*** Dataset entries

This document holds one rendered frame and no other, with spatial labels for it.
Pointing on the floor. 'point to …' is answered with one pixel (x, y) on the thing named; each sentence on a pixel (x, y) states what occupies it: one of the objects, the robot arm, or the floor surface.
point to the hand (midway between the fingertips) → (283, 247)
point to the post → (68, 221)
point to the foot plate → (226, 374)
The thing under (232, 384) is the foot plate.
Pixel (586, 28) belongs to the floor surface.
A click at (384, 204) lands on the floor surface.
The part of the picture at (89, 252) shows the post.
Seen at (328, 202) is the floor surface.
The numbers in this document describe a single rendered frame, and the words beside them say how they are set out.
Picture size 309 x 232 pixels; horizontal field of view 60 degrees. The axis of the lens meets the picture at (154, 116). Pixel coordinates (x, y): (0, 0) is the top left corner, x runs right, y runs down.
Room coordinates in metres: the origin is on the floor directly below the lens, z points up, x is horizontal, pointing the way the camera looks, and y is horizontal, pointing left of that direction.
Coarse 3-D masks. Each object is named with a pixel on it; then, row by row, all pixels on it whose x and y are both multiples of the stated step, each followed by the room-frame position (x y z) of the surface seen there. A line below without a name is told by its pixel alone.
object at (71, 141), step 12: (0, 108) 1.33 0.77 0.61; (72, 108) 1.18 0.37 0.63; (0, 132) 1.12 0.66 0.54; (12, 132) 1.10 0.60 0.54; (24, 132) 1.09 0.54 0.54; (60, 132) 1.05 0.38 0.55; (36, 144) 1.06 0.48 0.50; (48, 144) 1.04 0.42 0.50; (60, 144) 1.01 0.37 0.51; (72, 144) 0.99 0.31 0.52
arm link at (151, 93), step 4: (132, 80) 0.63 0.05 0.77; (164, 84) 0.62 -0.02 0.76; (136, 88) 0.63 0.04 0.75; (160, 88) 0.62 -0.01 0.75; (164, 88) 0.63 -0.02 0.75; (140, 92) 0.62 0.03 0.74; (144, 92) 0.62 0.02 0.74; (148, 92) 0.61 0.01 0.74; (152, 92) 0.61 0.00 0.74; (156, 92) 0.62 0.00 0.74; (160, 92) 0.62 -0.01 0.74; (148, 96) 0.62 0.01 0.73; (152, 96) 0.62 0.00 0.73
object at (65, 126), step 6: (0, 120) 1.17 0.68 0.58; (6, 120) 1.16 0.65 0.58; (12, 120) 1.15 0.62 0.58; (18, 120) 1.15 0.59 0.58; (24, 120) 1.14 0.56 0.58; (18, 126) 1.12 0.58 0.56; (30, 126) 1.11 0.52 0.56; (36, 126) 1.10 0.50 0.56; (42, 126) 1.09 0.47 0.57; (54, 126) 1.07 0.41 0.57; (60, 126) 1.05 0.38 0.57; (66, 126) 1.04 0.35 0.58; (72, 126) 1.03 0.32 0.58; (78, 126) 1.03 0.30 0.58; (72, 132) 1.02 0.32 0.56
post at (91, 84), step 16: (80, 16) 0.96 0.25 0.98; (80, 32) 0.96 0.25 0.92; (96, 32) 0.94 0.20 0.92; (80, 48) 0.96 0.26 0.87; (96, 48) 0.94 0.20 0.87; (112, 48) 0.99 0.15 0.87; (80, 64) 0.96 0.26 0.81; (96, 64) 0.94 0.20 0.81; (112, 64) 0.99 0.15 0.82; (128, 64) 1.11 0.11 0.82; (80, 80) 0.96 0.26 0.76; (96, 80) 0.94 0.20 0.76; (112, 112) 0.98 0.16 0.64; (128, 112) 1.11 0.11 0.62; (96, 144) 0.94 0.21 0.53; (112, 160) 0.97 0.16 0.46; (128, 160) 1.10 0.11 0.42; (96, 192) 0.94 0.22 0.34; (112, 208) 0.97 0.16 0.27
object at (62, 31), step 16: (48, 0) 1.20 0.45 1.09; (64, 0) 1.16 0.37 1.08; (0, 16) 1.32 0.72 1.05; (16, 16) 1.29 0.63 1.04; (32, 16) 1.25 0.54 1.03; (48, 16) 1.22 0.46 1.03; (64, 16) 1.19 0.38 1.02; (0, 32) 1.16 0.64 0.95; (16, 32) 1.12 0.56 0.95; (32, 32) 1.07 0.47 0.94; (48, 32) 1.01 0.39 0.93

******

Exercise goal> Report, for the data above, every line in which the string "floor" appears.

Result>
Pointing on the floor. 'point to …' is answered with one pixel (x, y) on the thing named; each sentence on a pixel (x, y) states what occupies it: one of the objects, the robot arm, or the floor surface.
Pixel (586, 28) belongs to the floor surface.
A click at (384, 204) lands on the floor surface.
Seen at (328, 202) is the floor surface.
Room coordinates in metres: the origin is on the floor directly below the lens, z points up, x is horizontal, pointing the way the camera looks, and y is horizontal, pointing left of that direction.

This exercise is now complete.